Implicit Religion | 2007
Fery Ghazi; Kay Caldwell; Leila Collins; Elizabeth Workman
The primary aim of this study is to explore the interrelationships between health, health beliefs and religious beliefs within the Iranian community resident in the UK. The theoretical framework used for this study draws on the work of the existentialists who describe human existence in terms of four dimensions — the physical world, the social world, the public world and the spiritual world. A purposive convenience sample was selected, by nominated and network qualitative sampling techniques, representing the main Iranian religious groups.
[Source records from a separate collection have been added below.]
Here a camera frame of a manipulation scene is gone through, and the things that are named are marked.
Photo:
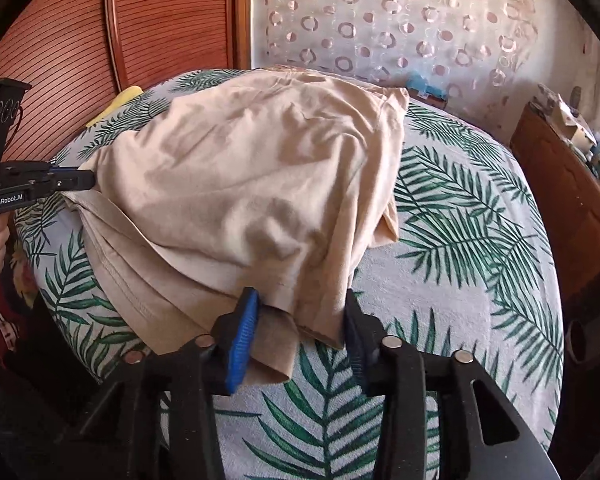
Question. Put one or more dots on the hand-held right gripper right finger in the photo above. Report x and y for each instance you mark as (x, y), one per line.
(360, 350)

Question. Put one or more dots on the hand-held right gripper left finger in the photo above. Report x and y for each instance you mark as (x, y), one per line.
(242, 345)

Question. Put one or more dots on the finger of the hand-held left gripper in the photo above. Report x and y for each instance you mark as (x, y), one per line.
(77, 180)

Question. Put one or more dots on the beige printed t-shirt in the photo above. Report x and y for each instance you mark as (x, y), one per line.
(255, 175)

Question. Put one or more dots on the yellow plush toy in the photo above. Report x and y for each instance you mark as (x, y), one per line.
(120, 102)

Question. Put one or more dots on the green leaf print blanket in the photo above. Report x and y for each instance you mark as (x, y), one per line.
(455, 210)

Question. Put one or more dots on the wooden headboard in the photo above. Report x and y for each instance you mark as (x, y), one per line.
(155, 20)

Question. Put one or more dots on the slipper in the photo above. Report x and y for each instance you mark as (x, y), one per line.
(576, 340)

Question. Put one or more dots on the long wooden cabinet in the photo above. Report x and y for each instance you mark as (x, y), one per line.
(560, 200)

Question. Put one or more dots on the cardboard box with blue contents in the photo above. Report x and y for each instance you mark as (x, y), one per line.
(425, 87)

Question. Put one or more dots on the open cardboard box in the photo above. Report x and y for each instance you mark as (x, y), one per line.
(577, 130)

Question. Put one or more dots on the circle pattern sheer curtain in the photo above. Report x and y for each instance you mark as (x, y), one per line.
(380, 20)

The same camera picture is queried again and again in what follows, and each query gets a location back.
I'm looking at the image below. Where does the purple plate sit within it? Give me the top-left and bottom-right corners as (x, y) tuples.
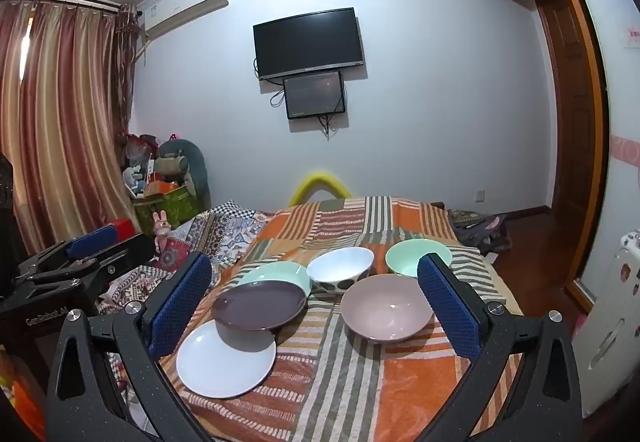
(211, 280), (307, 332)

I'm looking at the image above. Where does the yellow curved cushion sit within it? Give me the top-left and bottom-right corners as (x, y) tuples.
(288, 169), (353, 207)

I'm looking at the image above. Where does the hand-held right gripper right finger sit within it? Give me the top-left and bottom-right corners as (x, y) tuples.
(416, 253), (583, 442)

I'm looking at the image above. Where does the orange striped blanket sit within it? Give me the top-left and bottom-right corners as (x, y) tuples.
(160, 196), (526, 442)

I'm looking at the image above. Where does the large black wall television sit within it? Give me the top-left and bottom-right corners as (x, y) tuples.
(252, 8), (364, 81)

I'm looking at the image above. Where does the patterned patchwork quilt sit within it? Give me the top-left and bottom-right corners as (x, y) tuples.
(97, 199), (273, 317)

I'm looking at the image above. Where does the orange cloth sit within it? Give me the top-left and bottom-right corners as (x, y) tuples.
(0, 347), (51, 428)

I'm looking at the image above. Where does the small black wall monitor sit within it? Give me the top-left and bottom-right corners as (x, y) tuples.
(283, 70), (347, 121)

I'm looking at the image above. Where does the purple bag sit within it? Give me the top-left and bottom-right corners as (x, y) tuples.
(457, 217), (508, 255)

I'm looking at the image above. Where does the dark patterned bag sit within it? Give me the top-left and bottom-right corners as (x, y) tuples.
(447, 209), (488, 230)

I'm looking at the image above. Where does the green patterned box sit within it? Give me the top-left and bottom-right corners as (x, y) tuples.
(132, 184), (203, 235)

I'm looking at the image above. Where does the pink bowl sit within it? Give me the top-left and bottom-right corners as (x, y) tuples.
(340, 274), (435, 346)

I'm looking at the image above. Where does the pile of toys and bags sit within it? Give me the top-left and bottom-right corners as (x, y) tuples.
(120, 132), (166, 197)

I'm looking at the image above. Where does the pink bunny toy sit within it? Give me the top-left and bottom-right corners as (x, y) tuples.
(152, 210), (171, 253)

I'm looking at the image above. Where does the wooden door frame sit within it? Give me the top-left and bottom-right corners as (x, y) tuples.
(530, 0), (611, 317)

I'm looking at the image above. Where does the white plastic panel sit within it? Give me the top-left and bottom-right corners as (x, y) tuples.
(572, 231), (640, 418)

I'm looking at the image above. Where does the mint green bowl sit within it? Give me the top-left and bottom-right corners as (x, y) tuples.
(385, 239), (453, 279)

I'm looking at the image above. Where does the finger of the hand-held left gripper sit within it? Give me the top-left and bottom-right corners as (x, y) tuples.
(15, 234), (157, 307)
(17, 223), (121, 275)

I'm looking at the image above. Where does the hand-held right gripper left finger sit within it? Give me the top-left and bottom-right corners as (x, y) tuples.
(45, 252), (216, 442)

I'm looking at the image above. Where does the striped brown curtain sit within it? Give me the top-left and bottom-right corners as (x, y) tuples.
(0, 0), (141, 257)

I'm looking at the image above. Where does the white dotted bowl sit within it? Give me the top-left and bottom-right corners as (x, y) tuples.
(306, 247), (375, 297)

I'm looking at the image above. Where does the mint green plate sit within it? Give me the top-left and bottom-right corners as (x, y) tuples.
(237, 262), (312, 297)

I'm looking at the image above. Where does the white air conditioner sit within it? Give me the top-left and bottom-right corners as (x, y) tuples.
(137, 0), (230, 40)

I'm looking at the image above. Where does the white plate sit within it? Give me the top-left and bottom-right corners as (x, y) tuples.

A qualitative, phenomenological approach to data collection was employed, semi-structured focus group interviews being conducted with four groups, each representing one of the main religious groups within the Iranian community. All interviews were audio-recorded and transcribed, and content analysis was carried out utilising Huberman’s systematic approach as a framework. Five major themes emerged from the analysis of the focus group interviews. First was the process by which a system of values was constructed. Second was the issue of the continuum of cultural integration/isolation. Third was the level at which social cohesion or division was experienced. Fourth was the concept of spirituality as a coping strategy and fifth was the ebb and flow of religious influence over the lifespan. Consideration was given to these themes, and the ways in which they interrelated and overlapped. This led to the conclusion that cultural and religious identity were experienced and perceived differently, but recognised to be interrelated. Spirituality appeared to be more strongly related to health, in its broadest sense, than did religiosity, and well-being and health were viewed as being inextricably linked. The relevance of this study to health care practice is evident. Consideration of the spiritual dimenszon of care must extend beyond attention to religious practices, and the potential exists for the coping strategies related to spirituality to be developed as an aid to therapeutic intervention.